> What is expected: Where a line of the data below has the string "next", copy that line.

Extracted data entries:
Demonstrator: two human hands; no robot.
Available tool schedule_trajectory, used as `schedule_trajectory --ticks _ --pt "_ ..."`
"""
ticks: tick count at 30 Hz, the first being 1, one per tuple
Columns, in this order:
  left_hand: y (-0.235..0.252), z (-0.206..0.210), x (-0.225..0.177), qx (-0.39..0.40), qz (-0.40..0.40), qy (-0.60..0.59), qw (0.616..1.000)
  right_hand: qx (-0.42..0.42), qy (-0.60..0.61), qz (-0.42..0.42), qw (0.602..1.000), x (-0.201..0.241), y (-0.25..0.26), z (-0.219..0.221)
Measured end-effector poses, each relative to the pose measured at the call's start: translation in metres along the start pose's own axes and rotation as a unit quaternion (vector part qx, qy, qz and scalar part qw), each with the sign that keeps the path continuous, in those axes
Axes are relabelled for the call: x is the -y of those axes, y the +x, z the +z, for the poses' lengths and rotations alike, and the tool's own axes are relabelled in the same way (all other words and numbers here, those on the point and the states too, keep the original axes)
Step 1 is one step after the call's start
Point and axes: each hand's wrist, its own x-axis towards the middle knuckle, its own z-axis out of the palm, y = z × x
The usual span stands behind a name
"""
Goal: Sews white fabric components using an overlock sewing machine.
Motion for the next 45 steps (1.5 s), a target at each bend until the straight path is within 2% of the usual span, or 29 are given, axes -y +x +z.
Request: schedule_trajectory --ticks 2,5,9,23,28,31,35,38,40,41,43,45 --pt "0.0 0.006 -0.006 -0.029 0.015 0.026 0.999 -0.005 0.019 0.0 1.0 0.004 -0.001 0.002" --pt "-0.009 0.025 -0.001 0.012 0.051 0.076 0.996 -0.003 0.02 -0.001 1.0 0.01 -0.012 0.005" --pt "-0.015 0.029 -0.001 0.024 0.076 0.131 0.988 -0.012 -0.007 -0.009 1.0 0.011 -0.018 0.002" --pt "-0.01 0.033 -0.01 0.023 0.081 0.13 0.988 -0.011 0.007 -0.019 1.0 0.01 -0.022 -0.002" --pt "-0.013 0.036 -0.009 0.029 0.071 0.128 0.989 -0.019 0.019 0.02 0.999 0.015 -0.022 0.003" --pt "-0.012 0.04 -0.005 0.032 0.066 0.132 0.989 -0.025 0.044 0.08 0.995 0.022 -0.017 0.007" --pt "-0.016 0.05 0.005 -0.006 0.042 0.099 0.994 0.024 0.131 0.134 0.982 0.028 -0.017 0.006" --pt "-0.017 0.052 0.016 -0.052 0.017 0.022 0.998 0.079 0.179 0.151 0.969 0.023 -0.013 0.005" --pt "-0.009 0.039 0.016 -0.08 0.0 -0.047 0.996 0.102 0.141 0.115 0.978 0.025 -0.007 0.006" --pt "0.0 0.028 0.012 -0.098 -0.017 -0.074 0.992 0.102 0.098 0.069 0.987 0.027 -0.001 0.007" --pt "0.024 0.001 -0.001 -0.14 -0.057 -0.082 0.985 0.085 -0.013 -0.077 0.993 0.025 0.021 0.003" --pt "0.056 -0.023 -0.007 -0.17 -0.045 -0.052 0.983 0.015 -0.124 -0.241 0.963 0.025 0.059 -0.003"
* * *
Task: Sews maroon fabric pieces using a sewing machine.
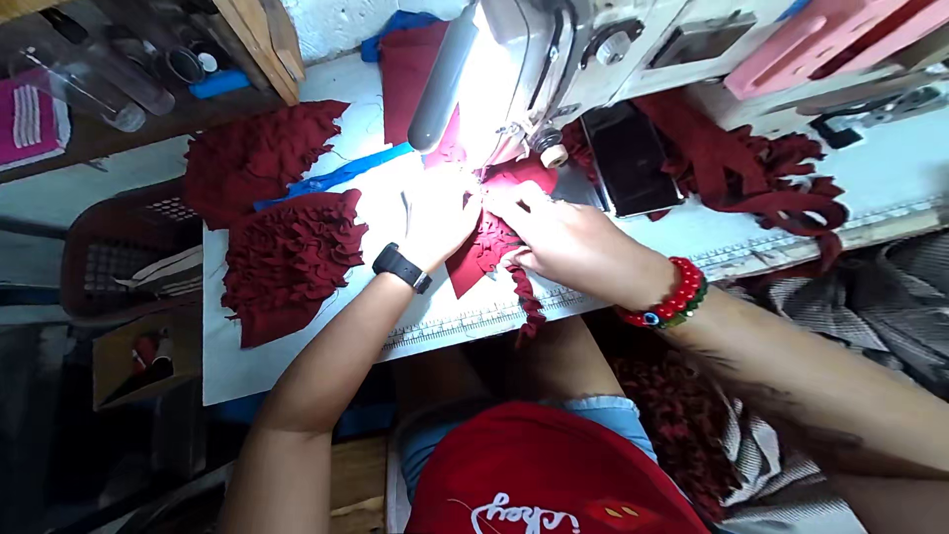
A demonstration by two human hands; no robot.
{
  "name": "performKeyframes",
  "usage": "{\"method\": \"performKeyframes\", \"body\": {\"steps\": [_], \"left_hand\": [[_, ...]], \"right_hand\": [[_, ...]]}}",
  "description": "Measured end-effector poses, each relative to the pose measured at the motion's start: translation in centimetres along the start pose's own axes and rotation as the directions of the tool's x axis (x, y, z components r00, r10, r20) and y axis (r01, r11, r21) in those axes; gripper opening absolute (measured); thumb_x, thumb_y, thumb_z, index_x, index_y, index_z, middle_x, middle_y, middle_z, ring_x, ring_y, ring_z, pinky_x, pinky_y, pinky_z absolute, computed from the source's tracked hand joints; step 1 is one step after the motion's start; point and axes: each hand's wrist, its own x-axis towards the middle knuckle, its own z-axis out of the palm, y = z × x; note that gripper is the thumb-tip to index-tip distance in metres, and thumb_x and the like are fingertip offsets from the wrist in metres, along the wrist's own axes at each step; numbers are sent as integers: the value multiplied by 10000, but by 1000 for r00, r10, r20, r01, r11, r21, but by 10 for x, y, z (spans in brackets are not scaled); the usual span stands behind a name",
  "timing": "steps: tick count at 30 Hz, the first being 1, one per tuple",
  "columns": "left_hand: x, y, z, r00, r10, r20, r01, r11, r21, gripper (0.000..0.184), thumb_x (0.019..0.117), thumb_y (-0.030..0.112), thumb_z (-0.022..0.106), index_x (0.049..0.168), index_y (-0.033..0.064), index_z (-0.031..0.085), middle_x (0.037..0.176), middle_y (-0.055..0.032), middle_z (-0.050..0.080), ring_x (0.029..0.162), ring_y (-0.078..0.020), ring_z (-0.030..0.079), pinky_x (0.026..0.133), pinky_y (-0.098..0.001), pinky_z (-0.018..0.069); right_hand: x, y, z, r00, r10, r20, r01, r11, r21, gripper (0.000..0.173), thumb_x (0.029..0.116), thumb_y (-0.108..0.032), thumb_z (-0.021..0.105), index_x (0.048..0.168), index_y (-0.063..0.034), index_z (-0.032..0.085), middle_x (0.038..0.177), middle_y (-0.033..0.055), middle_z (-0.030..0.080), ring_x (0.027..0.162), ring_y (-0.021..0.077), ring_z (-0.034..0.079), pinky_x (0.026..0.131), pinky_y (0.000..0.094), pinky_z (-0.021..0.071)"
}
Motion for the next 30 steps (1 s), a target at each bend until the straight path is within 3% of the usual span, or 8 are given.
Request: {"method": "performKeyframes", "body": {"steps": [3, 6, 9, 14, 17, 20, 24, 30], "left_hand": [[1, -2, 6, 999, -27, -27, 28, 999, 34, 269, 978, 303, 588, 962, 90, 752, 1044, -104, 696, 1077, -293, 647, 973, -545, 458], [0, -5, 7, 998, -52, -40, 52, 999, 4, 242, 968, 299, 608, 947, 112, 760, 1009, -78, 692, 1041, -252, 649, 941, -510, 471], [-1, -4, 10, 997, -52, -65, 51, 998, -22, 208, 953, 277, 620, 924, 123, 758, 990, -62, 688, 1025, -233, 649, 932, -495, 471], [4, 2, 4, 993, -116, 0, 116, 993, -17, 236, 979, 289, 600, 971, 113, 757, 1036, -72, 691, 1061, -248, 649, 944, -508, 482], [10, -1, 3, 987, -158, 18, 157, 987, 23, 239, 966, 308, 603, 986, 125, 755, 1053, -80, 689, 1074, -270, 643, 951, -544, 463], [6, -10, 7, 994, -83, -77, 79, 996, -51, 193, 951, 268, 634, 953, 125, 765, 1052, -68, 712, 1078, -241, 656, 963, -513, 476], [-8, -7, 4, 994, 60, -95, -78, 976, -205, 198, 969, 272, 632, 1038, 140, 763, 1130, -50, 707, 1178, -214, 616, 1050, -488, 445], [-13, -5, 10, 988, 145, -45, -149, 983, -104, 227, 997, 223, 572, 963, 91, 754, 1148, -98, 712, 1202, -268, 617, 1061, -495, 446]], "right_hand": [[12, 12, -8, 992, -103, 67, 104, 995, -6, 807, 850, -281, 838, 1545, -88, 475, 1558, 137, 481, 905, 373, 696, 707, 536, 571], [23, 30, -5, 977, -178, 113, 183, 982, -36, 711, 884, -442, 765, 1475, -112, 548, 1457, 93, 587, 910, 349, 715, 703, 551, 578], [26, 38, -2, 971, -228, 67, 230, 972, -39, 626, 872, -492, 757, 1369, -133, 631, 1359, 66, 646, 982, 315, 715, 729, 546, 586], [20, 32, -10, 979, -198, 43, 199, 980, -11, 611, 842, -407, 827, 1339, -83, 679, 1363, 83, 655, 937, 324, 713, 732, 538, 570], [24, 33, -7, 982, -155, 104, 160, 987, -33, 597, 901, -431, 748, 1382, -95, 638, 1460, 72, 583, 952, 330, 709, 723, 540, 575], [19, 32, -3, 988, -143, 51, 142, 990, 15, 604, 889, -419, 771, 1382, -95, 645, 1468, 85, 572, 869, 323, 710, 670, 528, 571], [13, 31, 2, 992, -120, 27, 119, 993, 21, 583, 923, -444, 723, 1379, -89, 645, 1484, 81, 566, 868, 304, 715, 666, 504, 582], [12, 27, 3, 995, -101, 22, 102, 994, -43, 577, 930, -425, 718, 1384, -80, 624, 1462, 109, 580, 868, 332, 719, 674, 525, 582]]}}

> Exercise solution:
Motion for the next 45 steps (1.5 s), a target at each bend until the straight path is within 2% of the usual span, or 29 are given, axes -y +x +z.
Motion for the next 30 steps (1 s), a target at each bend until the straight path is within 3% of the usual span, or 8 are given.

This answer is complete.